The injectable weight loss drugs known as GLP-1 agonists have taken the world by storm. And the stocks of the companies making the drugs have crushed the market over the past couple of years. However, an industrywide shortage for the drugs opened the door for companies like Hims & Hers Health (NYSE: HIMS) to compete by offering lower-priced compounded versions mixed up by their teams.
Hims & Hers stocks took flight once the company announced it was bringing compounded GLP-1 agonists to market.
However, there is speculation that the shortage could end, and Hims & Hers has fallen back to earth since announcing its second-quarter earnings on Aug. 5.
Is the stock's recent tumble an opportunity making it the best growth stock to buy? Or is Hims & Hers a fluke that has already had its 15 minutes of Wall Street fame?
The GLP-1 hype misses the point
Hims & Hers has gotten attention for selling pharmacy-made compounds containing semaglutide, the active ingredient in Novo Nordisk 's Ozempic. Patients can buy these for much less than what the drug manufacturer charges. The well-documented demand for GLP-1 agonists highlights a straightforward growth opportunity for Hims & Hers that the market has been homing in on.
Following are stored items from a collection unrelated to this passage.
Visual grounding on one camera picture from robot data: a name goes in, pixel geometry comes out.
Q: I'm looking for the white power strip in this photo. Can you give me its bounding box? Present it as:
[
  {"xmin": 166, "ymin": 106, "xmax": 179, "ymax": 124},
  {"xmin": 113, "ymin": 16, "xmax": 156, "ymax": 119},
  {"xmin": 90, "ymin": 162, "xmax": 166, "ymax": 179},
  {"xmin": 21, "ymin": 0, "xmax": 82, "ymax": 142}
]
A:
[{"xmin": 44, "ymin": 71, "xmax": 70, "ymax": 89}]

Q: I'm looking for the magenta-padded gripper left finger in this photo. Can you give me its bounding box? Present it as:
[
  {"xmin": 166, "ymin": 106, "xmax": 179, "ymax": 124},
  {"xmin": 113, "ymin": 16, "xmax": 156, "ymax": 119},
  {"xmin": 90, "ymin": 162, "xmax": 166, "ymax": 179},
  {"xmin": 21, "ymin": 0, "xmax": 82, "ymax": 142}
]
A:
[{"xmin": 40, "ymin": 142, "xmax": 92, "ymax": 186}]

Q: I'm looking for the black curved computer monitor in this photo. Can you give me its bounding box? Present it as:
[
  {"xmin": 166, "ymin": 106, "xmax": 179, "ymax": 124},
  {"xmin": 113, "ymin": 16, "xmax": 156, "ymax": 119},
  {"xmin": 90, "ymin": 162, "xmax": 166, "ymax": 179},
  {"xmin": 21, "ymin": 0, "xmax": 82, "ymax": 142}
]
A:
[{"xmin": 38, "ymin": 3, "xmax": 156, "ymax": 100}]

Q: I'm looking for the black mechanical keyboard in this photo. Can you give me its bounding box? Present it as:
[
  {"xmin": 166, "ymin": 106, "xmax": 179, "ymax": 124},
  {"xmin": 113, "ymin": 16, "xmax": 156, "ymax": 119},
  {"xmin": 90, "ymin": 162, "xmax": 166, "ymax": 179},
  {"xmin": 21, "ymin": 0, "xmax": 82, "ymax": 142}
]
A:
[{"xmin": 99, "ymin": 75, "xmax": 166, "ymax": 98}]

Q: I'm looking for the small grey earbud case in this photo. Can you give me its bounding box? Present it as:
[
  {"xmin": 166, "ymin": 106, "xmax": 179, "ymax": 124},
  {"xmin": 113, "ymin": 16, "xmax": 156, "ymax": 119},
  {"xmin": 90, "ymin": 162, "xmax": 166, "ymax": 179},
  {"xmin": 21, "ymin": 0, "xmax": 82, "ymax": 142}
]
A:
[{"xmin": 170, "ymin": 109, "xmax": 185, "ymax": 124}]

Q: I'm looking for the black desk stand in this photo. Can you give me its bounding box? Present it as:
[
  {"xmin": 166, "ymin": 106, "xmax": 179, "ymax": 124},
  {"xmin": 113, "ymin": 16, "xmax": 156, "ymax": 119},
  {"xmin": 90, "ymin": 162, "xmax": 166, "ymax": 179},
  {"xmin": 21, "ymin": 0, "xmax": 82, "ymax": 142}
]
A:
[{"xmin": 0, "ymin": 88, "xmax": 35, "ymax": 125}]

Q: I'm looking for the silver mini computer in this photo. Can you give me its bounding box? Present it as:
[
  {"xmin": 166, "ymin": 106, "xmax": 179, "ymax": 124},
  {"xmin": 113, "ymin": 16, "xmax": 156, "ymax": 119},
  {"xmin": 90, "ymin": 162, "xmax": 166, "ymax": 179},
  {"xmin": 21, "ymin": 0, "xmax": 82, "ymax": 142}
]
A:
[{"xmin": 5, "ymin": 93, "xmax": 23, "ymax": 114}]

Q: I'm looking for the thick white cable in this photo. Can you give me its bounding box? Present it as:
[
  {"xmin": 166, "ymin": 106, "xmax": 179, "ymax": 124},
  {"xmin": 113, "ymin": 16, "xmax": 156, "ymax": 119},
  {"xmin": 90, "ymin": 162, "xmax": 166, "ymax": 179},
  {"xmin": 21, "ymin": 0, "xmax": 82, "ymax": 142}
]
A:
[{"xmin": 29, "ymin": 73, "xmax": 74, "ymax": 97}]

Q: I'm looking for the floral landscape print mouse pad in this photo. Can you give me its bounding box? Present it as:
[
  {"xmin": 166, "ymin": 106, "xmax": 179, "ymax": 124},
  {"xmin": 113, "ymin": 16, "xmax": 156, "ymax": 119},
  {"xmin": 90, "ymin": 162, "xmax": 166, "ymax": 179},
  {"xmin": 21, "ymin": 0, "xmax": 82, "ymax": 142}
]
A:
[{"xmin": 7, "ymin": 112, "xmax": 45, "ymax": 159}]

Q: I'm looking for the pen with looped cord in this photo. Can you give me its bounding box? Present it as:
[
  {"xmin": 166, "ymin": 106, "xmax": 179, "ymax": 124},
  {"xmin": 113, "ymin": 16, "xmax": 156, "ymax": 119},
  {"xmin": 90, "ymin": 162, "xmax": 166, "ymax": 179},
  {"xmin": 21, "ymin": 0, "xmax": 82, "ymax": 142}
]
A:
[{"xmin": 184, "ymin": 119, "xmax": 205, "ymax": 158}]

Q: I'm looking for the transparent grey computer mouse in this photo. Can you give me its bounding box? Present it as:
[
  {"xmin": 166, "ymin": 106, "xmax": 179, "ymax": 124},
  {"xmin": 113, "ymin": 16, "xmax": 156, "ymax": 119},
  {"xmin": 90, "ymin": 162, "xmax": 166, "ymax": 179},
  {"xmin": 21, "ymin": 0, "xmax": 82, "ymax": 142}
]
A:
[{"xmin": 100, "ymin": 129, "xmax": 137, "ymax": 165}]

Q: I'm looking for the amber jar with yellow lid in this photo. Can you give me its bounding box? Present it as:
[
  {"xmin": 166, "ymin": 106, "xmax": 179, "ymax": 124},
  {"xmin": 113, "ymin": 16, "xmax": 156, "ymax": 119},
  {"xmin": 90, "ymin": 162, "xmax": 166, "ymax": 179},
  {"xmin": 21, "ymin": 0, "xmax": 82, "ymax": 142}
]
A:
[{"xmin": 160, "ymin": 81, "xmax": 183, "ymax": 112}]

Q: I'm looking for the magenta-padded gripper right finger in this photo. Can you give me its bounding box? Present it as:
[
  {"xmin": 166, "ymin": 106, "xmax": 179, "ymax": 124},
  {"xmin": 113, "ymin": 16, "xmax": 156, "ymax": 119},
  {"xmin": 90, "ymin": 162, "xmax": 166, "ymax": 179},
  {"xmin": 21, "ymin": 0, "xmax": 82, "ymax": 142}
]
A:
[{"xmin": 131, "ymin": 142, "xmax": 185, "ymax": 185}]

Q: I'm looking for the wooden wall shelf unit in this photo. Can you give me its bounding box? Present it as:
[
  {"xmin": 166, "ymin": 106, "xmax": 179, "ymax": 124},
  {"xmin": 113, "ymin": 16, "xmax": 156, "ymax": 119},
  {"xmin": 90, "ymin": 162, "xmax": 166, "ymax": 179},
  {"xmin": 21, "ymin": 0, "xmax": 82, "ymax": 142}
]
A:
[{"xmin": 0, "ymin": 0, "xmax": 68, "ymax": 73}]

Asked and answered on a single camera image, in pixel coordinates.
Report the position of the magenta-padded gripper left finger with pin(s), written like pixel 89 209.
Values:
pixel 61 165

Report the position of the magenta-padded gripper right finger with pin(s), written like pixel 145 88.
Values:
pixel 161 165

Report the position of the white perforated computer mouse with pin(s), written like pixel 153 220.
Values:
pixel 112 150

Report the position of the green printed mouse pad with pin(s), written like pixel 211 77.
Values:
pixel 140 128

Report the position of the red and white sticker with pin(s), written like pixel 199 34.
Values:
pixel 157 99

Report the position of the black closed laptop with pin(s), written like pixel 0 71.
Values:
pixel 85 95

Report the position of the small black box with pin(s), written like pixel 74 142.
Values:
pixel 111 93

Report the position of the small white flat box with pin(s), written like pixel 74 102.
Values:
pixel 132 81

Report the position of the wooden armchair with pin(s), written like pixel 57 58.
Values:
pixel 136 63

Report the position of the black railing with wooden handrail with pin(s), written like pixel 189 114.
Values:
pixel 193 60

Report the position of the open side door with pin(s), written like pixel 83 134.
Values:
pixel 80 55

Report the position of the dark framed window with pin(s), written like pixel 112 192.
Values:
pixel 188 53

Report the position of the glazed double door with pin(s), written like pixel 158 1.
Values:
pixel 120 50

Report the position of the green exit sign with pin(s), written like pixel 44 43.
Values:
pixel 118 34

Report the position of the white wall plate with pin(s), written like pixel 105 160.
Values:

Ironically, the market is focusing on this and ignoring most of the business. Hims & Hers is a telehealth platform that sells prescribed and over-the-counter products for various conditions, including those affecting skin, hair, sexual health, mental health, and more. Hims & Hers generated $315 million in revenue in Q2, a 52% year-over-year increase. How much of that was from GLP-1 sales? Just $15 million, or under 5% of sales. In other words, Hims & Hers is growing just fine without GLP-1 sales. Sure, GLP-1 products could further pour gas on the fire, but the fire is hot.
The stock's recent volatility likely stems from concerns that the GLP-1 shortage is ending, which would theoretically prevent Hims & Hers from selling its compounded versions.
There are two reasons why this fear could be overstated. First, as I noted, Hims & Hers is doing just fine without GLP-1 agonists. Its non-GLP-1 weight loss products launched within the past year are already at a $100 million annualized run rate . Second, there is legal precedent that compounded drugs, which are formulated to each patient's needs, fall outside manufacturers' patents. Management believes this will allow it to continue selling compounded GLP-1s after any shortages end. Hims & Hers has added a former Novo Nordisk executive to its board, who believes Hims & Hers will continue selling compounded GLP-1s. Management is confident enough that it bought a compounding facility to increase its production capacity.
But what if Hims & Hers is wrong? Well, Hims & Hers still sells name-brand GLP-1s, so it could potentially convert compound users to the patented versions in a worst-case scenario. It's unlikely that GLP-1 sales will completely disappear.
Here's the bottom line: GLP-1 growth is excellent, but it's only the icing on the cake. Hims & Hers continues to grow rampantly, with or without compounded GLP-1 offerings.
An artificial intelligence company in the making?
U.S. healthcare is infamously archaic, and has many moving parts. This could be an opportunity for a data-driven company like Hims & Hers to disrupt and grab market share. That's not to say legacy healthcare companies don't use technology, but it's clear from Hims & Hers' growth that patients are looking for better experiences at lower prices and the company can use customer data to provide that.
The company said that approximately 40% of subscribers used personalized treatments in the most recent quarter. It uses patient data to formulate unique blends and dosages to provide better patient treatments. This potential competitive advantage takes these medical products from commodities to sticky, unique offerings patients can't get elsewhere.
Additionally, management noted that the company is looking for a chief technology officer with artificial intelligence expertise to help build its AI engine. Hims & Hers could leverage AI to analyze patient data and prescribe products instead of depending on human physicians. That could help fuel growth.
Is the stock right for you?
Hims & Hers stock trades at just 28 times its estimated 2024 earnings. That's hilariously inexpensive for a company that's:
Hims & Hers would have to mess up badly not to grow earnings fast enough to justify paying a price-to-earnings ratio of 28 today. Yes, the company has that much growth momentum.
However, the stock isn't for everyone; Hims & Hers is a classic case of high risk, high reward.
It's a young and growing business that faces numerous risks, including regulatory threats and potential court battles over its compounding business. The stock's potential upside is perfect for growth-oriented investors who can tolerate volatility and manage the risks they take. More conservative investors would likely do better looking elsewhere.